Posted on 06/16/2011 11:45:11 AM PDT by ShadowAce
Uh... okay; now, in English, please. ;-)
Trust me—it’s pretty funny if you are a sysadmin. :)
Which reminds me of the time I strolled into work at 5:00 AM and found the system adminstrator with her head down in tears on the keyboard and a front office executive standing over her. A system admin might just, possibly, be in at 5:00 AM, but a front office type, never. Seems she installed an update to the Solaris operating system on one unit, and did some “tests”, decided that everything worked OK and proceeded to install it on the other. As rosy fingered dawn broke over Ontario, the high bay became crowded with engineers and programmers who were “on the clock” with nothing to do but cheer good old Stella on.
My favorite story, from ten years ago, involves an application program that destroyed the operating system. It was a Solaris 8 env. The first time we ran the program in production, it overwrote the root filesystem, making our powerful Sun box with 28 processors and 28 gigs of memory worthless.

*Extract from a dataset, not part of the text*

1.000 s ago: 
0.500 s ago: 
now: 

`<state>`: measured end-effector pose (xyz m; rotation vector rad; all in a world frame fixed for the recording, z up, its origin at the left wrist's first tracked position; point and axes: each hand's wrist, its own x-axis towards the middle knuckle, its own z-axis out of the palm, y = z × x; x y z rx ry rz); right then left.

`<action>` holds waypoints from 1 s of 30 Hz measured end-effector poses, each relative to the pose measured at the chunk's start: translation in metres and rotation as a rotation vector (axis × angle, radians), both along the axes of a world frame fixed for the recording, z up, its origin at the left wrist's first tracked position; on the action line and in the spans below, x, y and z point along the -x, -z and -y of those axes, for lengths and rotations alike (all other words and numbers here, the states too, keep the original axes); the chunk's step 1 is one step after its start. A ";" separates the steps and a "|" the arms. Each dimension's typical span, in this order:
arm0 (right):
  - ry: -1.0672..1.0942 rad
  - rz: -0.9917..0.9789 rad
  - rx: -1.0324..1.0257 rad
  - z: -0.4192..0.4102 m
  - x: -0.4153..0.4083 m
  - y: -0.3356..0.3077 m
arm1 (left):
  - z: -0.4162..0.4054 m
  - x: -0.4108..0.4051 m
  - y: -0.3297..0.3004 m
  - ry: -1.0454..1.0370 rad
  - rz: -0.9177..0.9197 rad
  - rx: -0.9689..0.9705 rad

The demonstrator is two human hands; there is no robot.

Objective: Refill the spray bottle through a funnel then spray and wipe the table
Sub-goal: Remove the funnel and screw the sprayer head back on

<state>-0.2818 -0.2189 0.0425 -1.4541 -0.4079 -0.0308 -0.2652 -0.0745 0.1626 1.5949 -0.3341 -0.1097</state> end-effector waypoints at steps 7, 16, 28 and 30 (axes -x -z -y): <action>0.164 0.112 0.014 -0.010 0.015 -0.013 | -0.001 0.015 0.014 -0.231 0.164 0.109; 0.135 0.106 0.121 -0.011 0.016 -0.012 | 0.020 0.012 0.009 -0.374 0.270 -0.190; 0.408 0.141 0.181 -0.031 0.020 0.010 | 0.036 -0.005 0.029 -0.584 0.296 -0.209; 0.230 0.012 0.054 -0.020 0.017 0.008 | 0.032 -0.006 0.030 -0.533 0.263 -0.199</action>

We immediately went into disaster recovery mode, and brought up production on the UAT server. Of course, the first thing they did was run the same program, which wiped out that machine as well.
LOL!
Trader Joe’s has a completely mirrored datacenter in a different geographic location.
I don’t know how they handle data replication but they evidently understand the importance of redundancy.
That mirroring stuff is designed with the idea that one data center will lose power or be destroyed by terrorists.
However, if the database becomes corrupt, and you are using physical mirroring, you now have two copies of a corrupt database in two data centers. And we have found that bugs in the software are far more likely to happen than losing a data center.
I don’t know if I’ve told this story before, but at a very large and well known financial company, the testing lab signed off on a new image that was to be pushed out to company desktops.
For whatever reason, the company (which I won’t name) pushing out the image added a piece of software to the image that was pushed out.
Blew up 1/3 of the desktops. The only reason all of the desktops weren’t blown is that the image was only pushed out to 1/3 of the computers.
1,000 computers were put out of commission.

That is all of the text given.